ARCHIVIST LISA DARMS has devoted considerable time and effort to documenting a cultural and musical movement that once took great pains to avoid mainstream documentation via a self-imposed media blackout.
Associated with acts such as Bikini Kill, Bratmobile, Huggy Bear and Team Dresch, the Riot Grrrl movement was exemplified by its use of raw and raucous punk rock to foster the exchange of ideas surrounding feminism, queer identity and grassroots political activism. Still, "everybody wants to call it a zine collection," laments Darms. And if there’s one thing Darms is adamant about, it’s that the Riot Grrrl Collection— open now at NYU’s Fales Library & Special Collections department—is not a zine collection.
In fact, as it stands, zines are only a modest component, numbering somewhere between 40 to 50. Sure, handmade zines and master copies from the movement do comprise an important component of the archive, but the collection boasts a vast variety of equally relevant and defining artifacts.
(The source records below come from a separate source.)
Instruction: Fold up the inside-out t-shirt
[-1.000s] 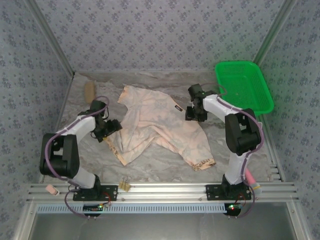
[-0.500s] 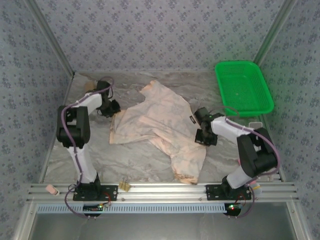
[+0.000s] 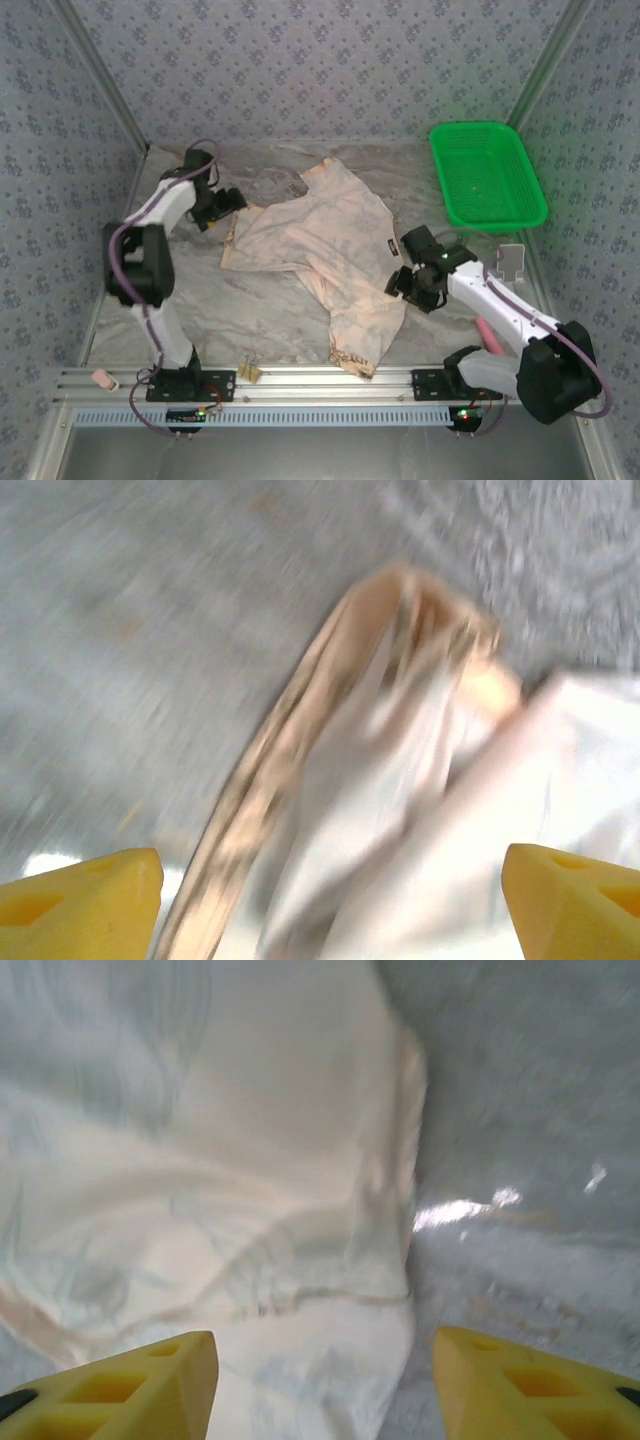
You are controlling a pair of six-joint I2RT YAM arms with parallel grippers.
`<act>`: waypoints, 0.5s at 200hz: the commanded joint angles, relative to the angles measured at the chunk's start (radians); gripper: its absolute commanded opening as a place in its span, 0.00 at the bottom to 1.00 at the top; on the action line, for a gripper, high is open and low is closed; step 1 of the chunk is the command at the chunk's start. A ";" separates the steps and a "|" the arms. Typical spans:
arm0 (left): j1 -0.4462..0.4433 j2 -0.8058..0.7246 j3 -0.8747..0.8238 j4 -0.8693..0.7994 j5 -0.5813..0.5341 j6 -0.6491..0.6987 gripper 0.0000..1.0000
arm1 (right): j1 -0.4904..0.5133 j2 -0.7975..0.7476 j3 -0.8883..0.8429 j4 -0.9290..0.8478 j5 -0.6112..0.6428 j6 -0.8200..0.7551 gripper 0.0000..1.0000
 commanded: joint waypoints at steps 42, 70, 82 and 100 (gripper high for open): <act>-0.020 -0.293 -0.500 0.059 0.022 -0.134 0.75 | 0.470 0.048 0.030 0.048 0.026 -0.389 0.66; -0.051 -0.249 -0.532 0.132 0.028 -0.164 0.71 | 0.637 0.114 0.097 0.108 0.124 -0.687 0.67; -0.060 -0.223 -0.517 0.139 0.010 -0.156 0.71 | 0.682 0.120 0.103 0.162 0.133 -0.821 0.67; -0.060 -0.188 -0.495 0.150 -0.004 -0.151 0.71 | 0.716 0.152 0.113 0.180 0.182 -0.992 0.68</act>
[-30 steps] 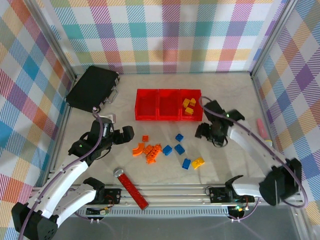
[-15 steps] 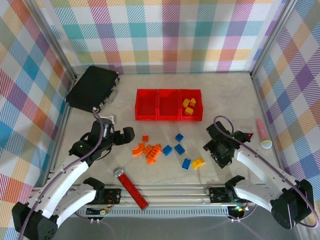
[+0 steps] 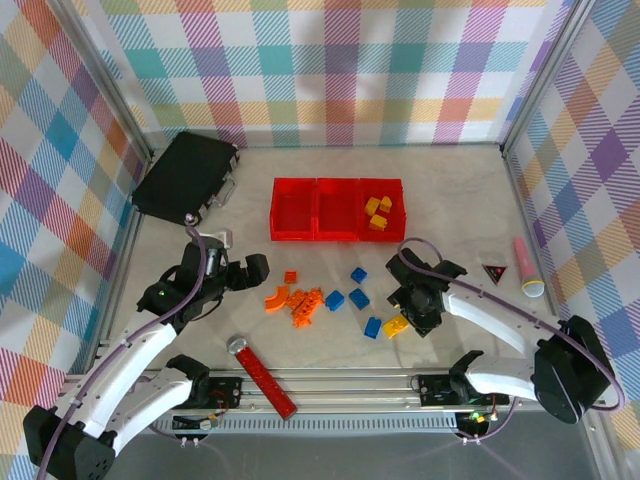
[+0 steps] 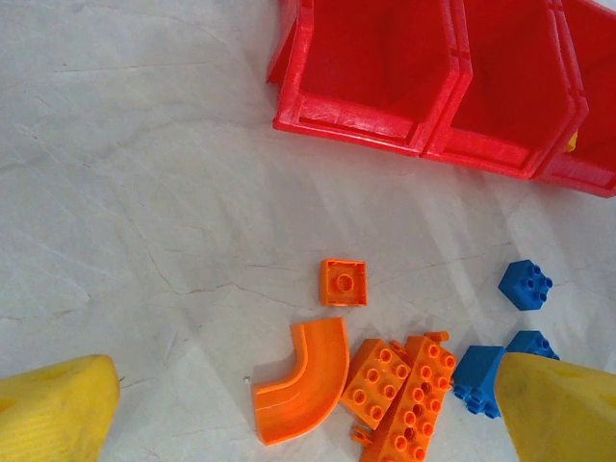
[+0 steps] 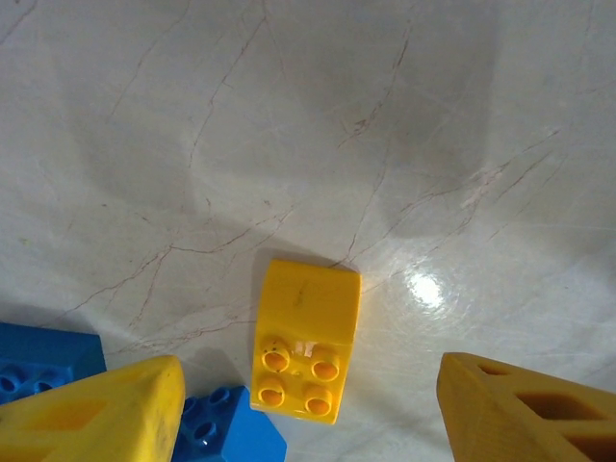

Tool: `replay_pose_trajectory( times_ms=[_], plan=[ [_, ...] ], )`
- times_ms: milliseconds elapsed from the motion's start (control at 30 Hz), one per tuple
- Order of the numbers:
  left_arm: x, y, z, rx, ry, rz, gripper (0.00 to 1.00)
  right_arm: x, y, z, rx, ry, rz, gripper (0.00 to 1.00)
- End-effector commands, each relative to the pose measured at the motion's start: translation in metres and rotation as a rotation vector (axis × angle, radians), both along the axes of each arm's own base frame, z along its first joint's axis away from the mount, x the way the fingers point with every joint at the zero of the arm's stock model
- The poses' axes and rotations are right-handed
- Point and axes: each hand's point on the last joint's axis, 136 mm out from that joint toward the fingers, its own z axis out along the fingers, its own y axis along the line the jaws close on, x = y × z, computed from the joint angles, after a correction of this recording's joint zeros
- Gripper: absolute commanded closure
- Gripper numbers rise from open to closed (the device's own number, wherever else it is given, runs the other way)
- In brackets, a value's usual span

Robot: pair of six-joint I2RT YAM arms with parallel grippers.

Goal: Sort the legos into containers by color
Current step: Pick up the lego from the bottom-center of the table.

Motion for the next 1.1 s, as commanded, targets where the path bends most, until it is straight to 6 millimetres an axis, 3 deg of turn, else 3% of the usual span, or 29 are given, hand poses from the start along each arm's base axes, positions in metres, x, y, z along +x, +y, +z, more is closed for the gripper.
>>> replay_pose_trajectory(
  times_ms=[0, 767, 1067],
  plan=[
    [-0.001, -0.001, -0.001, -0.007, -0.014, -0.002, 0.00, -0.003, 0.002, -0.005, -0.014, 0.012, -0.028, 0.30],
    [-0.002, 0.000, -0.005, 0.001, -0.003, 0.001, 0.00, -0.014, 0.015, -0.038, -0.046, 0.073, -0.043, 0.36],
    [-0.002, 0.001, -0.005, 0.005, -0.003, 0.004, 0.00, -0.011, 0.019, -0.045, -0.057, 0.070, -0.015, 0.48]
  ],
)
To illustrate her point, Darms unfolds a navy-blue baby doll dress, and identifies it as the dress worn on the cover of Bikini Kill’s seminal Pussy Whipped album. Perhaps the collection’s most prized object is the actual filing cabinet used by Riot Grrrl pioneer Kathleen Hanna to catalog the various clippings, documents, articles and reviews related to Bikini Kill and other prominent figures central to the movement. Hanna started archiving her own personal collection chronologically since 1989, and used the cabinet to house zine masters, liner notes, recording masters and photography, in addition to examples of other people’s work. Although the cabinet has functioned as a storage space for important documents, it has also been cataloged as a vital artifact in its own right.
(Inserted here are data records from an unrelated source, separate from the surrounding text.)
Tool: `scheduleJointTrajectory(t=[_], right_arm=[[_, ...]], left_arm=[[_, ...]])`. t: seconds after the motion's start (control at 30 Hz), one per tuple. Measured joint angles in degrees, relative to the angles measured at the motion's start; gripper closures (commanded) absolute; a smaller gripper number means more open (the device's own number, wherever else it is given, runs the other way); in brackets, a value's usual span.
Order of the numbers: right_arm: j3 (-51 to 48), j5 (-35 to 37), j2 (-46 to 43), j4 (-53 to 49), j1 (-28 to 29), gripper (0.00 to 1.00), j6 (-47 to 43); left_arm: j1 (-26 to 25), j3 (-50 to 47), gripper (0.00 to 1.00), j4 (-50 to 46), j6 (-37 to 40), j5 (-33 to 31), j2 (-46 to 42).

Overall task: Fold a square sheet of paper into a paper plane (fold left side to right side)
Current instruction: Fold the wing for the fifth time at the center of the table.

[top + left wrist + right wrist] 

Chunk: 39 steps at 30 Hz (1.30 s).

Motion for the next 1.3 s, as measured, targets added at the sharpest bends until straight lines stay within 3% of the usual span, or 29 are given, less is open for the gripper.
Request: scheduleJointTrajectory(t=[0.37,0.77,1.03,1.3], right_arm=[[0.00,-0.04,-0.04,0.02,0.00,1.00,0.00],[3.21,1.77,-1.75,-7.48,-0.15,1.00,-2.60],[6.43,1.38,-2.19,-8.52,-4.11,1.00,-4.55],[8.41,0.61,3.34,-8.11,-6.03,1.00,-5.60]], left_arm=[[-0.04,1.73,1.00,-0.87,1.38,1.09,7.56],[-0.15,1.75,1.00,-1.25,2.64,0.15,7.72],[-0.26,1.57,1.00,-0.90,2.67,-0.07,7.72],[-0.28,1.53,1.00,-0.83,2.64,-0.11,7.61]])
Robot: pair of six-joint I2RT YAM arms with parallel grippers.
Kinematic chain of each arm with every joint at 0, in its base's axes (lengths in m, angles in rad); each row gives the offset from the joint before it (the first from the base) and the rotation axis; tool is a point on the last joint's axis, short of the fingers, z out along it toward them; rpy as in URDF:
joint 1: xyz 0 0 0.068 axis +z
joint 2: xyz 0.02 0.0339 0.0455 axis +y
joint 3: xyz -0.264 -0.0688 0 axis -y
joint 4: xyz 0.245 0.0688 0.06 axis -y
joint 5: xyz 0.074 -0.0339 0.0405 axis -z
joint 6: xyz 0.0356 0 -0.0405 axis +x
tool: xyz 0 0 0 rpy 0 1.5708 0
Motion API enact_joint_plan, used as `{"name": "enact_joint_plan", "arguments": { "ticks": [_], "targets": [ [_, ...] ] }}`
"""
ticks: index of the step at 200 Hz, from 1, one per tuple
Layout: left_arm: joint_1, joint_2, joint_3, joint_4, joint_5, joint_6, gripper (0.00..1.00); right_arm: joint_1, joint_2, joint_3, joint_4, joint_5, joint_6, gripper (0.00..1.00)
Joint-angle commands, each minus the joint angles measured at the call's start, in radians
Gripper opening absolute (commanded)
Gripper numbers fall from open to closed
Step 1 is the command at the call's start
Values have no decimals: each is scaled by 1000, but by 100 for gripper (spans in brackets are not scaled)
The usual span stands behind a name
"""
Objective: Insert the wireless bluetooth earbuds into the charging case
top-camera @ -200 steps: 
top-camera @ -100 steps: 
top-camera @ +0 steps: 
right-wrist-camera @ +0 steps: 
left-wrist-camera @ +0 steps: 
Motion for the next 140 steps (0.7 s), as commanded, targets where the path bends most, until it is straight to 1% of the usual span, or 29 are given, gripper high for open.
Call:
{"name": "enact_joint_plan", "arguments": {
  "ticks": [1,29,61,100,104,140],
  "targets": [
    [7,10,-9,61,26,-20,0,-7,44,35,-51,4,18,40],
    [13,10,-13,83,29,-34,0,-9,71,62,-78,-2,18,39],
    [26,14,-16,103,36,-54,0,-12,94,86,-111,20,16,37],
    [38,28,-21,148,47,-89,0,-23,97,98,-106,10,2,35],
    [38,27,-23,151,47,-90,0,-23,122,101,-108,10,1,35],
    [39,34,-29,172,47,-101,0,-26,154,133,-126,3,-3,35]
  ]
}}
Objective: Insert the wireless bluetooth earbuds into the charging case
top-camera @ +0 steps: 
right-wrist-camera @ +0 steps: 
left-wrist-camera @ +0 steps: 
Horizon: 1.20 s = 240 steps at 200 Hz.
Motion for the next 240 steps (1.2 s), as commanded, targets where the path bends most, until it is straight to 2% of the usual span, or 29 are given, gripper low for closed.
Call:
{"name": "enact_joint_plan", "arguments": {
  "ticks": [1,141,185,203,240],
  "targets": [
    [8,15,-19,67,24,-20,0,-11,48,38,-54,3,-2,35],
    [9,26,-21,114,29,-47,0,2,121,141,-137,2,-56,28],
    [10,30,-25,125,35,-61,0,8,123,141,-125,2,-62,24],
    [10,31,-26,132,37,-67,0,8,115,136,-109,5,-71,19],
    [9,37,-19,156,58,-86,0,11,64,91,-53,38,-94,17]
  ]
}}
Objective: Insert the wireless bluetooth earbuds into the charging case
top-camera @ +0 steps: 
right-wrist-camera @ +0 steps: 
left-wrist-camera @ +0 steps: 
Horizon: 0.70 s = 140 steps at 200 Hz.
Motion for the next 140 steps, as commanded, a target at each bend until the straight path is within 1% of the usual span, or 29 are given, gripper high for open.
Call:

The cabinet itself has certainly seen better days, as evidenced by its smattering of dents and layers of faded and peeling band stickers.
"Kathleen has even toured with it. At one point, it held the seat up in the Bikini Kill van," explains Darms.
It’s certainly an impressive collection, but one that is cloistered away from the public at large. The catch is that you have to be a scholar to access it. If you’re writing your dissertation on feminist theory, you’re in luck. If you just want to see the blue dress because Pussy Whipped changed your life—and, if given the chance, it certainly will—that’s another story entirely.
In addition to these items, Darms pulls out some old fliers and handouts, one of which consists of a variety of quirky slogans, declarations and bullet points posing the question of why boys aren’t called sluts (pictured here) and urging the reader to cry in public.
Darms sees this handout as not just representative of the anger Riot Grrrl espoused, but also of some of the underexplored ideologies within the subculture.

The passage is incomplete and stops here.